Give back the lines below exactly, but do not include any pictures.

##############################

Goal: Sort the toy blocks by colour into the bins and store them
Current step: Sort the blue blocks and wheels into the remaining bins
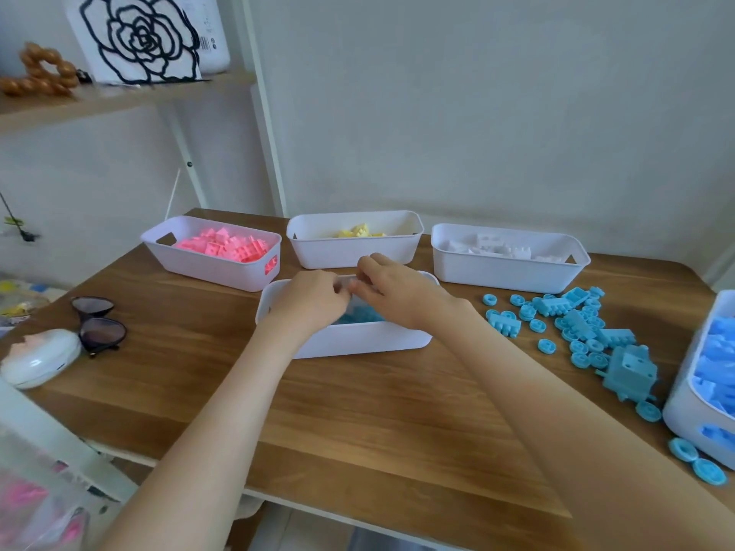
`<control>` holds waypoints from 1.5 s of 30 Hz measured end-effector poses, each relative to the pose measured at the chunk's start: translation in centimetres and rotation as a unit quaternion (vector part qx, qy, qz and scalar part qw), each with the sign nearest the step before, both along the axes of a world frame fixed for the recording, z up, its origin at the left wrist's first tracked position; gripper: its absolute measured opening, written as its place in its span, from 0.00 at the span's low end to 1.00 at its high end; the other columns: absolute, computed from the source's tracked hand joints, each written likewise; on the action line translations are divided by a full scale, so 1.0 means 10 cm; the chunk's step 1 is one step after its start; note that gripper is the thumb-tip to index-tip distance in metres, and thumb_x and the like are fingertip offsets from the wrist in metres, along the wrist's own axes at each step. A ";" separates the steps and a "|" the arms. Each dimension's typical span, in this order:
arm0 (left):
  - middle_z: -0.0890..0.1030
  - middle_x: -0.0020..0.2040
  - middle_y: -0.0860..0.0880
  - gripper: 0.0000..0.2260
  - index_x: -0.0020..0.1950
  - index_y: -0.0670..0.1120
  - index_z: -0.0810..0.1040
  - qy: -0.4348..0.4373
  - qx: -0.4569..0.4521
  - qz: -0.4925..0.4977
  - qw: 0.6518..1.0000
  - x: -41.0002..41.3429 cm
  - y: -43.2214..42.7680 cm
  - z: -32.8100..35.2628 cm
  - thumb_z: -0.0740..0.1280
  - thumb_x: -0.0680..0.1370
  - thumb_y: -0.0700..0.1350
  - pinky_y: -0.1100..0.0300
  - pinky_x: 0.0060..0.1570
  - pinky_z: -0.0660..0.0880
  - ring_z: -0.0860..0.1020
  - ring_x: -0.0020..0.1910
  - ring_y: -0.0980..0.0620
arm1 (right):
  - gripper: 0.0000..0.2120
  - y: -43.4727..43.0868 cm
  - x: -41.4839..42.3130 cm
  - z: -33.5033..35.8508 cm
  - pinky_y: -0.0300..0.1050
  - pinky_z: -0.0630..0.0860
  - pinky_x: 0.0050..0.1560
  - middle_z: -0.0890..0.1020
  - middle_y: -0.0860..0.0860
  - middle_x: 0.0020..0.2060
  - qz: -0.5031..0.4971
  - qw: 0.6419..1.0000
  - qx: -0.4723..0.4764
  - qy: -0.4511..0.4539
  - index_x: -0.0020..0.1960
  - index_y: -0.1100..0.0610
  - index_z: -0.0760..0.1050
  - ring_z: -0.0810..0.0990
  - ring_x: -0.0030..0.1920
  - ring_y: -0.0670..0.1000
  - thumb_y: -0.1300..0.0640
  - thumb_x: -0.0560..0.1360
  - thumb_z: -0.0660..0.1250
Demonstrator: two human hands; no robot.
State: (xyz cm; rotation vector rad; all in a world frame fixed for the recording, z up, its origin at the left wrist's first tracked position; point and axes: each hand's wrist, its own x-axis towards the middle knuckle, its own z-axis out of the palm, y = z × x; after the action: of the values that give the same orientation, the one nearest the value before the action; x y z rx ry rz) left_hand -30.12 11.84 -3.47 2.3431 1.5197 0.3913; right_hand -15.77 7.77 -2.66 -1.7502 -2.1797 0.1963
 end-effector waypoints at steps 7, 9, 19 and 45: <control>0.74 0.39 0.51 0.06 0.46 0.47 0.72 -0.093 0.247 0.015 0.964 0.27 -0.41 0.05 0.59 0.80 0.47 0.69 0.28 0.59 0.71 0.38 0.55 | 0.16 -0.44 0.44 -0.17 0.51 0.70 0.55 0.74 0.55 0.57 -0.062 0.976 0.203 0.048 0.62 0.60 0.70 0.72 0.56 0.57 0.60 0.75 0.60; 0.73 0.38 0.52 0.06 0.44 0.46 0.72 -0.137 0.299 -0.057 0.943 0.42 -0.66 0.01 0.61 0.78 0.47 0.73 0.30 0.59 0.71 0.37 0.56 | 0.17 -0.59 0.63 -0.27 0.55 0.71 0.54 0.73 0.55 0.59 -0.135 0.965 0.222 0.046 0.61 0.60 0.71 0.71 0.56 0.58 0.61 0.73 0.61; 0.49 0.78 0.47 0.35 0.77 0.50 0.51 0.049 0.130 -0.280 0.950 1.15 -0.98 -0.48 0.59 0.76 0.64 0.50 0.73 0.56 0.52 0.75 0.46 | 0.30 -1.00 1.33 -0.75 0.56 0.47 0.73 0.50 0.53 0.76 -0.281 0.957 -0.022 -0.064 0.77 0.46 0.46 0.46 0.76 0.55 0.40 0.79 0.51; 0.77 0.50 0.52 0.13 0.52 0.48 0.70 0.027 0.177 -0.211 0.961 1.29 -0.78 -0.69 0.56 0.80 0.57 0.63 0.44 0.65 0.74 0.48 0.54 | 0.08 -1.08 1.20 -0.77 0.42 0.70 0.33 0.73 0.50 0.40 -0.236 0.963 0.106 -0.083 0.46 0.57 0.71 0.72 0.38 0.49 0.53 0.78 0.57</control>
State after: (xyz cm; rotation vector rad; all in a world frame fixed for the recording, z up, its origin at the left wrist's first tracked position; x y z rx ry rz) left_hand -17.18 4.02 -10.34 2.8859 0.9863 0.5254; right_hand -3.81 -3.05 -10.39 -2.1498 -1.7346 -0.2976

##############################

Task solution
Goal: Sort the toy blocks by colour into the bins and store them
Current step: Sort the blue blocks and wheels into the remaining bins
`<control>` holds waypoints from 1.5 s of 30 Hz measured end-effector poses, each relative to the pose measured at the chunk's start: translation in centimetres and rotation as a unit quaternion (vector part qx, qy, qz and scalar part qw), each with the sign nearest the step before, both along the axes of a world frame fixed for the recording, z up, its origin at the left wrist's first tracked position; gripper: its absolute measured opening, written as its place in its span, from 0.00 at the span's low end to 1.00 at its high end; the other columns: absolute, computed from the source's tracked hand joints, each written likewise; on the action line translations are divided by a full scale, so 1.0 means 10 cm; the chunk's step 1 is one step after its start; note that gripper is the thumb-tip to index-tip distance in metres, and thumb_x and the like are fingertip offsets from the wrist in metres, along the wrist's own axes at each step. A ";" separates the steps and a "|" the arms. Each dimension's typical span, in this order:
arm0 (left):
  - middle_z: -0.0890..0.1030
  - middle_x: -0.0020..0.2040
  - middle_y: -0.0860..0.0880
  - gripper: 0.0000..0.2260
  - index_x: -0.0020..0.1950
  - index_y: -0.0670..0.1120
  - index_z: -0.0810..0.1040
  - qy: -0.4348..0.4373
  - qx: -0.4569..0.4521
  - qz: -0.4925..0.4977
  - qw: 0.6518..1.0000
  - x: -41.0002..41.3429 cm
  - y: -43.2214..42.7680 cm
  - z: -32.8100..35.2628 cm
  - thumb_z: -0.0740..0.1280
  - thumb_x: -0.0680..0.1370
  - thumb_y: -0.0700..0.1350
  - pinky_y: -0.1100..0.0300
  - pinky_x: 0.0060..0.1570
  - pinky_z: -0.0660..0.0880
  - ring_z: -0.0860..0.1020
  - ring_x: -0.0020..0.1910
  - ring_y: -0.0980..0.0620
arm1 (right):
  - gripper: 0.0000..0.2120
  - y: -43.4727..43.0868 cm
  - x: -41.4839..42.3130 cm
  - z: -33.5033..35.8508 cm
  - pinky_y: -0.0300..0.1050
  - pinky_z: -0.0630..0.0860
  - pinky_x: 0.0050..0.1560
  - middle_z: -0.0890..0.1020
  - middle_y: -0.0860..0.0860
  - middle_x: 0.0020..0.2060
  - qz: -0.5031..0.4971
  - qw: 0.6419..1.0000
  - qx: -0.4723..0.4764
  - qy: -0.4511..0.4539
  - index_x: -0.0020..0.1960
  - index_y: -0.1100..0.0610
  - index_z: -0.0760..0.1050
  - ring_z: -0.0810..0.0990
  - ring_x: -0.0030..0.1920
  - ring_y: -0.0670..0.1000
  - thumb_y: -0.1300..0.0640
  - thumb_x: -0.0560..0.1360
  - thumb_z: -0.0660..0.1250
Demonstrator: two human hands; no robot.
State: (xyz cm; rotation vector rad; all in a world frame fixed for the recording, z up, its origin at the left wrist's first tracked position; point and axes: each hand's wrist, its own x-axis towards the middle knuckle, its own z-axis out of the palm, y = z × x; after the action: of the values that give the same orientation, the one nearest the value before the action; x y z rx ry rz) left_hand -30.12 11.84 -3.47 2.3431 1.5197 0.3913; right_hand -15.77 7.77 -2.66 -1.7502 -2.1797 0.1963
 end-effector waypoints at steps 7, 9, 19 and 45: <control>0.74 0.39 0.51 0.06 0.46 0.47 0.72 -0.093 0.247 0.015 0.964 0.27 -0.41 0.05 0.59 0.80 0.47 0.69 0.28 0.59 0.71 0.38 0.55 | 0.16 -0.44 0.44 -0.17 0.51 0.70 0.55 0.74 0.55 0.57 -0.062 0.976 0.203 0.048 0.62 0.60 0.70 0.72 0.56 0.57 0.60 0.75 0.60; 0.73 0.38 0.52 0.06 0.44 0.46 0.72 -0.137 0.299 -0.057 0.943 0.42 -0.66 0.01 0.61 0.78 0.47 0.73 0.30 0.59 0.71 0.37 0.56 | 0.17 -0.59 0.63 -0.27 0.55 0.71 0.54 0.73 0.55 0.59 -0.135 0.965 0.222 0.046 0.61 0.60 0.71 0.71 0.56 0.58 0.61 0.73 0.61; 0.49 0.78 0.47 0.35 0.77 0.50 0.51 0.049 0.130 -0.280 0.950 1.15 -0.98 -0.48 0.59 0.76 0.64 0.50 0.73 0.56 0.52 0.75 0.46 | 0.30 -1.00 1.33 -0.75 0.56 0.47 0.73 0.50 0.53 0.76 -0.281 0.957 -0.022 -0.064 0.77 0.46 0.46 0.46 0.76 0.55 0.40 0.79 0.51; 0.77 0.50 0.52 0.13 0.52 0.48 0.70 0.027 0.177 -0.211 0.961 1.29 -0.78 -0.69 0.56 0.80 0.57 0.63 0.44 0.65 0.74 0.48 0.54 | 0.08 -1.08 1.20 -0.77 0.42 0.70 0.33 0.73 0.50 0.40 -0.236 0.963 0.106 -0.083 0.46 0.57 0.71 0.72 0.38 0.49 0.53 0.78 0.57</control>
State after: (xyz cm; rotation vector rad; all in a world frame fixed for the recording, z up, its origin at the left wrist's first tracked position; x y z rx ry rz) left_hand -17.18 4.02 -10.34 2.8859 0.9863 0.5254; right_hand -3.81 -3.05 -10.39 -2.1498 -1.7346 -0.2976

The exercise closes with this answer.